(SOURCE MATERIAL begins)

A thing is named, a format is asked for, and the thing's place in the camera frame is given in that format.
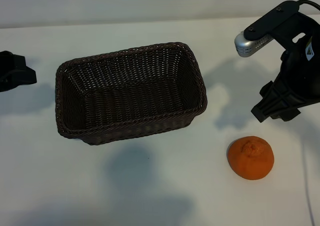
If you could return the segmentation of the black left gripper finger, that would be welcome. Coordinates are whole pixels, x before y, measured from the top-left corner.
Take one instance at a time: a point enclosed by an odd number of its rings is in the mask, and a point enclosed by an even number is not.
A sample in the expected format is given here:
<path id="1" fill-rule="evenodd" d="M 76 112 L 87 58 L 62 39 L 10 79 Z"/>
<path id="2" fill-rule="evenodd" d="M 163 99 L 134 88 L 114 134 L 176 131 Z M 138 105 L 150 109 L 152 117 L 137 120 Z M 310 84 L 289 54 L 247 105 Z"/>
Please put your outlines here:
<path id="1" fill-rule="evenodd" d="M 24 56 L 13 54 L 9 51 L 0 52 L 0 73 L 6 74 L 11 71 L 25 70 L 26 59 Z"/>
<path id="2" fill-rule="evenodd" d="M 27 67 L 26 69 L 14 69 L 0 76 L 0 91 L 6 92 L 22 85 L 37 83 L 36 72 Z"/>

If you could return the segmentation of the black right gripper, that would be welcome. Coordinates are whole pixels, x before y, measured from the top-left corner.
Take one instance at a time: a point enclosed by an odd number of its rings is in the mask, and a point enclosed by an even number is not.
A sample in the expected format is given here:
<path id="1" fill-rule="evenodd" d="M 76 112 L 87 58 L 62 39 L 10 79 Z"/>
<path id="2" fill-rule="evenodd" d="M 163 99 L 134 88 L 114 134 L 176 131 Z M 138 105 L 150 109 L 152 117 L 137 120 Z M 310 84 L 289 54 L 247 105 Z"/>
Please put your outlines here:
<path id="1" fill-rule="evenodd" d="M 296 43 L 283 37 L 285 48 L 279 75 L 260 90 L 261 101 L 251 113 L 262 123 L 267 118 L 291 121 L 301 112 L 297 108 L 320 102 L 320 36 L 306 34 Z"/>

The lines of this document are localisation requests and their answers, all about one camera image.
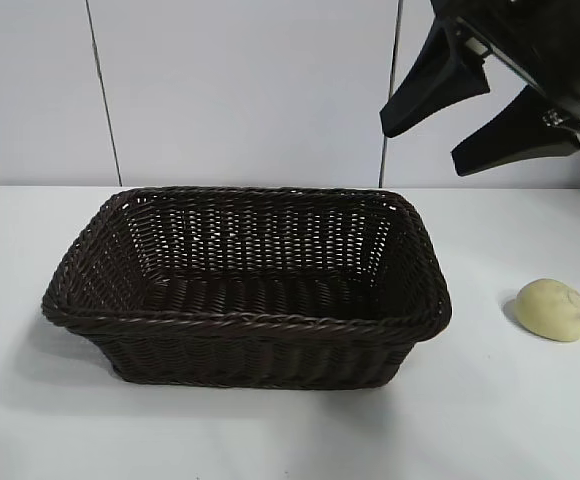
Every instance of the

(SOURCE MATERIAL ends)

If pictures appear among the records, do not carry them over; retype the rest exactly.

A thing is named, a format is asked for, and the thing's place in the camera frame is given in that format.
If you could return the segmentation of the black left gripper finger, that would be welcome. Coordinates are whole pixels, x before y, measured from the top-left corner.
Take one instance at a time: a point enclosed by an odd number of its rings is in the mask, and a point enclosed by an even number is not.
A sample in the expected format is given here:
<path id="1" fill-rule="evenodd" d="M 76 112 L 87 58 L 62 39 L 10 79 Z"/>
<path id="2" fill-rule="evenodd" d="M 163 99 L 134 88 L 114 134 L 176 131 Z M 138 105 L 150 109 L 152 117 L 137 120 Z M 310 84 L 289 54 L 247 105 Z"/>
Please put your outlines here:
<path id="1" fill-rule="evenodd" d="M 24 56 L 13 54 L 9 51 L 0 52 L 0 73 L 6 74 L 11 71 L 25 70 L 26 59 Z"/>
<path id="2" fill-rule="evenodd" d="M 27 67 L 26 69 L 14 69 L 0 76 L 0 91 L 6 92 L 22 85 L 37 83 L 36 72 Z"/>

If you could return the segmentation of the black right gripper, that would be welcome. Coordinates are whole pixels, x before y, measured from the top-left corner.
Take one instance at a time: a point enclosed by an odd number of its rings is in the mask, and a point enclosed by an even number is not.
A sample in the expected format is given here:
<path id="1" fill-rule="evenodd" d="M 76 112 L 87 58 L 62 39 L 10 79 Z"/>
<path id="2" fill-rule="evenodd" d="M 163 99 L 134 88 L 114 134 L 176 131 Z M 138 105 L 150 109 L 152 117 L 137 120 Z M 310 84 L 289 54 L 247 105 Z"/>
Please put your outlines here:
<path id="1" fill-rule="evenodd" d="M 296 43 L 283 37 L 285 48 L 279 75 L 260 90 L 261 101 L 251 113 L 262 123 L 267 118 L 291 121 L 301 112 L 297 108 L 320 102 L 320 36 L 306 34 Z"/>

The lines of this document are localisation requests and their answers, all about one camera image.
Every instance of the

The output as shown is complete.